— Exercise instructions —
The answer must reproduce the listing exactly, with every picture left out.

— Provided material —
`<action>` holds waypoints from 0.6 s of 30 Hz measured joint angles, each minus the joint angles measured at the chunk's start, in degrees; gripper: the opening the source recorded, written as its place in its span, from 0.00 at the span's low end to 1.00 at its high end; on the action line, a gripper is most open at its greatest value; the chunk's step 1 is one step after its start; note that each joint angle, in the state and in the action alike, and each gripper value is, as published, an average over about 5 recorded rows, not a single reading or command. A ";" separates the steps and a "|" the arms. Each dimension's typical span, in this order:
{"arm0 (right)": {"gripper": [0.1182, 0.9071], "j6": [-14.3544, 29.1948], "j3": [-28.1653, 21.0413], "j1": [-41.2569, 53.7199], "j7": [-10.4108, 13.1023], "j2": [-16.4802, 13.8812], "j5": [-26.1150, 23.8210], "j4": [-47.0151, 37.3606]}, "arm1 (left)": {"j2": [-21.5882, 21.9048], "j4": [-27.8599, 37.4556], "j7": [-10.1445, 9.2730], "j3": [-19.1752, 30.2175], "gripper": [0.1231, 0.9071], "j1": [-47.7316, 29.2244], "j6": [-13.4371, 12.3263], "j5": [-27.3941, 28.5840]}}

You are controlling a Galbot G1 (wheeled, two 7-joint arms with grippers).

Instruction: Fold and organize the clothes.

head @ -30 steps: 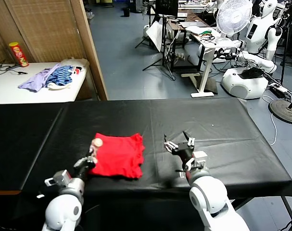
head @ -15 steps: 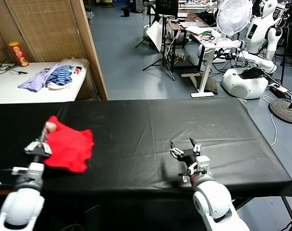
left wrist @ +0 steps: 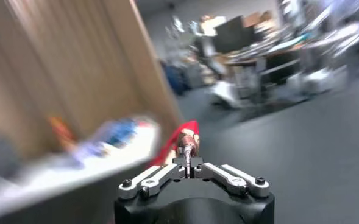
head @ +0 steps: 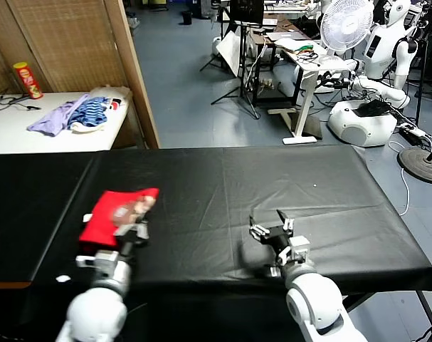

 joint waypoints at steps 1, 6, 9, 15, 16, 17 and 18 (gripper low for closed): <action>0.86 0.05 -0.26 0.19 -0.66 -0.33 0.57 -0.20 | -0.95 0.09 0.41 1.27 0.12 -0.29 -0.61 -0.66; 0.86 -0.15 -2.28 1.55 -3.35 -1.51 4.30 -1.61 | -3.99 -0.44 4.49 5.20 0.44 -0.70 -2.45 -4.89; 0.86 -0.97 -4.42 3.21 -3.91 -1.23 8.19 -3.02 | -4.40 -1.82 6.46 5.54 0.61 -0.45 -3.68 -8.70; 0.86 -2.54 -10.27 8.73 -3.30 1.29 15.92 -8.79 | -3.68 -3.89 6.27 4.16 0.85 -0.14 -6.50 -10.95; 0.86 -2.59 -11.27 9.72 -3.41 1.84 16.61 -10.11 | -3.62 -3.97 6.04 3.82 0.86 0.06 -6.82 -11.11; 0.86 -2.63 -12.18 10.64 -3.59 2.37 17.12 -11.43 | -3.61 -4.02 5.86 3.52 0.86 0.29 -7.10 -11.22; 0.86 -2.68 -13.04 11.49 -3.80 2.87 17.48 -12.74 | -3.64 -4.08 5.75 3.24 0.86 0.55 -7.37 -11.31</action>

— Final answer —
`<action>` holds waypoints from 0.6 s of 30 Hz measured joint angles, each minus the joint angles measured at the chunk's start, in degrees; gripper: the opening the source recorded, written as its place in its span, from 0.00 at the span's low end to 1.00 at its high end; on the action line, a gripper is most open at its greatest value; the chunk's step 1 is one step after its start; note that each joint angle, in the state and in the action alike, and each gripper value is, as published, an average over about 5 recorded rows, not a single reading or command. A ";" separates the steps and a "|" the arms. Each dimension's typical span, in this order:
{"arm0 (right)": {"gripper": [0.1182, 0.9071], "j6": [-14.3544, 29.1948], "j3": [-28.1653, 21.0413], "j1": [-41.2569, 53.7199], "j7": [-10.4108, 13.1023], "j2": [-16.4802, 13.8812], "j5": [-26.1150, 23.8210], "j4": [-47.0151, 37.3606]}, "arm1 (left)": {"j2": [-21.5882, 21.9048], "j4": [-27.8599, 37.4556], "j7": [-10.1445, 9.2730], "j3": [-19.1752, 30.2175], "gripper": [0.1231, 0.9071], "j1": [-47.7316, 29.2244], "j6": [-13.4371, 12.3263], "j5": [-27.3941, 28.5840]}}

You are controlling a Galbot G1 (wheeled, two 7-joint arms with grippers).

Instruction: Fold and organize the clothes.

head @ -30 steps: 
head @ -15 steps: 
left wrist @ +0 steps: 
head @ +0 steps: 

 joint waypoints at steps 1, 6, 9, 15, 16, 17 and 18 (gripper low for closed): <action>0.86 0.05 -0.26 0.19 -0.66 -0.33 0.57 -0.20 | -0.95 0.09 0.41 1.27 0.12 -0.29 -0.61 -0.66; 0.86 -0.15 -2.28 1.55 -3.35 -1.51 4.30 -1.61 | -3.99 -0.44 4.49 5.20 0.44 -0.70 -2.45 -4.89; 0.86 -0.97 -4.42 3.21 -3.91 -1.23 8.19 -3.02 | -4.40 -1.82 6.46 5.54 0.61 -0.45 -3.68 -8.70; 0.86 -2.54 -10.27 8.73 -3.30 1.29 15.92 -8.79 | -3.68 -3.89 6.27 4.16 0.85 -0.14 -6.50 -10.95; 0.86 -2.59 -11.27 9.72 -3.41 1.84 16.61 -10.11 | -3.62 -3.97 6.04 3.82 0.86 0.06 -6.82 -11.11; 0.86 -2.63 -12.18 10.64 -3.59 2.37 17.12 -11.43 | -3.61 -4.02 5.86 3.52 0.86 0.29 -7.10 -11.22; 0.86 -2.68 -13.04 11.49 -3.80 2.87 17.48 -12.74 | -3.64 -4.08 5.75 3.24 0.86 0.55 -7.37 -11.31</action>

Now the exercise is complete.